Crypto Forecast 2025: Coinbase Expects Mid-Year Stability, Q3 Bull Run

Crypto Forecast 2025 Coinbase Expects Mid-Year Stability, Q3 Bull Run

  • Coinbase warns of short-term volatility due to macro risks and trade tensions but sees stabilization by mid-year.
  • Q3 2025 could trigger major crypto gains as halving effects, ETF approvals, and institutional interest converge.

In a market that has been anything but predictable, Coinbase is laying out a forecast for 2025 that urges patience now for bigger rewards later. According to its April 2025 Monthly Outlook, things might get rocky for the next few weeks. The company expects crypto assets to remain under pressure through mid-May, citing rising macroeconomic risks and global trade tensions.

Bitcoin and the broader COIN50 index have both slipped under their 200-day moving average—a technical signal some view as the early stage of a bearish cycle. The COIN50 reflects the 50 biggest and most liquid cryptocurrencies by market value. Coinbase believes this dip might be temporary and part of a bigger reset, especially as investors brace for policy shifts and unpredictable trade moves.

Source: Coinbase

One major factor adding weight to the uncertainty: U.S.-China relations. Recent flare-ups have driven the Chinese yuan to an 18-year low, and the Fear & Greed Index hovered in “Extreme Fear” territory as 2025 kicked off. The tone has become familiar—markets dislike uncertainty, and crypto is no exception. Morningstar’s Q1 2025 review adds fuel to this, noting that interest rate expectations and tighter global policies are unlikely to ease just yet.

Stabilization on the Horizon

Still, Coinbase doesn’t see the gloom lasting much longer. The firm expects prices to settle and find support from May through June. A number of historical trends back this view. In 2020, for example, Bitcoin nosedived from $10,000 to $3,850 in March but found a foothold by May, trading steadily around $6,000 to $7,000. The takeaway from such cycles? Panic fades, and recoveries follow.

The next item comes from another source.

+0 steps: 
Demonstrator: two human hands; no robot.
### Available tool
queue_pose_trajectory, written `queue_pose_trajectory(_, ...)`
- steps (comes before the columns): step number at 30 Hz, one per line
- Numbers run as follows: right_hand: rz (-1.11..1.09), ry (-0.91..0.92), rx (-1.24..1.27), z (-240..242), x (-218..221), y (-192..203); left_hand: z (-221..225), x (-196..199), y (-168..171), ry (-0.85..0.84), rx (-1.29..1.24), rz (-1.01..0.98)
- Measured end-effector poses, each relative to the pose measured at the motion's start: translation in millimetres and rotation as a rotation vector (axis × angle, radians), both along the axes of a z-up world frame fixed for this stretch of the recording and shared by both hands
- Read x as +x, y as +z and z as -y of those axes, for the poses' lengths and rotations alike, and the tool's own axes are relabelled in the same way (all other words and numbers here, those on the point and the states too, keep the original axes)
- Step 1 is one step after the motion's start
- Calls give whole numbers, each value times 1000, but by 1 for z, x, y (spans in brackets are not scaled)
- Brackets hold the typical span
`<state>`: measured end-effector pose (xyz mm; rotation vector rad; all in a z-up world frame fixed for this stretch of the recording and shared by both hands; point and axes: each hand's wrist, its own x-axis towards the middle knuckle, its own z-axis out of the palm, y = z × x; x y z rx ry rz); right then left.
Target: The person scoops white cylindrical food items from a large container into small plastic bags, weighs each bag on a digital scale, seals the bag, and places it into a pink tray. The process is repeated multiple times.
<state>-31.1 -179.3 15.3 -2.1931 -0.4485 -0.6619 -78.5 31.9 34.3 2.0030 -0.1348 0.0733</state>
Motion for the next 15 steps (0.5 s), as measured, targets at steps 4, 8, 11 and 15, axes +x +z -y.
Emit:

QCP Capital, echoing this theme, sees a bullish second quarter forming out of the current chaos. They point to traditional finance signals that hint at renewed strength in risk assets. Likewise, ARK Invest’s “Big Ideas 2025” calls this year a potential breakout moment, citing expanding institutional interest and fresh blockchain tech as key drivers. “Unprecedented growth” is the phrase used in their outlook.

And those aren’t empty predictions. Institutional money is already flowing in. Coinbase’s broader 2025 market outlook reveals growing demand from big players, helped by the approval of spot Bitcoin ETFs. More institutional access means deeper liquidity, stronger fundamentals, and—potentially—less wild price swings.

Q3 Could Light the Fuse

If all goes as Coinbase anticipates, Q3 2025 is when things really take off. This period falls right in line with Bitcoin’s post-halving cycle—a pattern that’s historically delivered big gains. The halving occurred earlier this year, slashing the rate of new Bitcoin issuance, which often tightens supply just as demand picks up.

Also in the pipeline are new crypto ETF approvals and potentially cleaner regulations. These developments, expected to unfold over the next few months, could add significant momentum to the bullish setup Coinbase is eyeing. ARK Invest backs this view, stressing that better regulatory clarity and maturing blockchain infrastructure will be key to long-term sustainability.

Tight fiscal policies may be stifling now, but there’s growing belief that central banks could shift stance by early summer. Morningstar hints at looser monetary policies and softening bond yields in Q2, both of which would be a green light for higher-risk assets like crypto.